[Semi-]off-line encryption

Thu Sep 29 17:25:23 UTC 2016

On 29/09/16 17:49, Michael StJohns wrote:
> On 9/29/2016 11:28 AM, Andrew Haley wrote:
>> GCM allows most of the work in an encryption to be done offline (and
>> ahead of time) by other processors, reducing latency and increasing
>> throughput.  It'd be lovely if we could do this in Java, but I can't
>> really see a way to fit this in to the platform security framework.
>> We don't want to do this eagerly, because we don't know that more data
>> will be encrypted and we don't want to speculate.
>>
>> However, if we had a hint that (say) a large stream would need to
>> encrypt a megabyte of data at some time in the future we could
>> precompute a megabyte of keystream.  Has anyone considered this?
> 
> Um.  No.   You can make this work with CTR, but you can't with GCM.  
> With CTR, you just encrypt a stream of zeroes to get an encryption 
> stream and then XOR the encryption stream later with your actual plain 
> text.  GCM (and CCM) tend to compute the integrity tag in parallel with 
> calculating the encryption stream. You'd have to still process all of 
> the plain text (or cipher text) to get the integrity tag.
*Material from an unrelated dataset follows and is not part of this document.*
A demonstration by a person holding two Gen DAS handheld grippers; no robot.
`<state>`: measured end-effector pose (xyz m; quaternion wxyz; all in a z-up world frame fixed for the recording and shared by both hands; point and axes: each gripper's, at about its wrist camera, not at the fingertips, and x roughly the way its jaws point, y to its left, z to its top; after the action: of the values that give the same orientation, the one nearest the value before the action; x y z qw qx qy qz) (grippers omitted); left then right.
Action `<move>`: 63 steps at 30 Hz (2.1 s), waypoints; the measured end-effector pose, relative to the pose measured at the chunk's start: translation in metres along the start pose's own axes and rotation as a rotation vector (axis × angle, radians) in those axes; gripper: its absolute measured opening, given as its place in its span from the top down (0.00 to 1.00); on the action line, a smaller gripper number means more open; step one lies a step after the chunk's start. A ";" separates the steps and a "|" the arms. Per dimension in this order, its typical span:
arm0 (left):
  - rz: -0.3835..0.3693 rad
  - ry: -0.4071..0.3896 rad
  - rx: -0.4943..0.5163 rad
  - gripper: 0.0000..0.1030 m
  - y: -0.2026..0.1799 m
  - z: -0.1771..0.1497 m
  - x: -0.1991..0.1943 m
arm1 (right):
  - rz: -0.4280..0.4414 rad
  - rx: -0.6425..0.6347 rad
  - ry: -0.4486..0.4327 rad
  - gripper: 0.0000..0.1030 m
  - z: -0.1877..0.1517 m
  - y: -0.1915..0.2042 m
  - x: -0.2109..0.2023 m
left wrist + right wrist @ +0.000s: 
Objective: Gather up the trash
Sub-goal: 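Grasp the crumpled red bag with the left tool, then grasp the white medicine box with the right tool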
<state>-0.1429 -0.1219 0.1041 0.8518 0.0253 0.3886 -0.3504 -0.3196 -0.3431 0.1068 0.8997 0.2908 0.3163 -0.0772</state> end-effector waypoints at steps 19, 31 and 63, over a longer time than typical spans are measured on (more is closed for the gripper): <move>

The keystream doesn't depend on the plaintext or the ciphertext.  Of
course the auth tag can't be calculated before we have the ciphertext
but the keystream can be, and the keystream is the expensive part of
the calculation.  The auth tag doesn't require anything more than a
Galois field multiplication, and that's really fast with current
hardware.  We could arrange it so that there is always some keystream
precalculated, and then the encryption latency would be no more than a
couple of XORs and a GF multiplication.

Maybe there's no point if AES-NI can generate the keystream at 20ish
cycles per block and the GF multiplication can be done in parallel,
but not every target has AES-NI or some equivalent.  And I'm not sure
that every target which does have appropriate instructions can issue
the AES and the GF multiplication instructions at the same time.

Having said all of that, it may be that the overheads of inter-
processor communication would make this inefficient.

Andrew.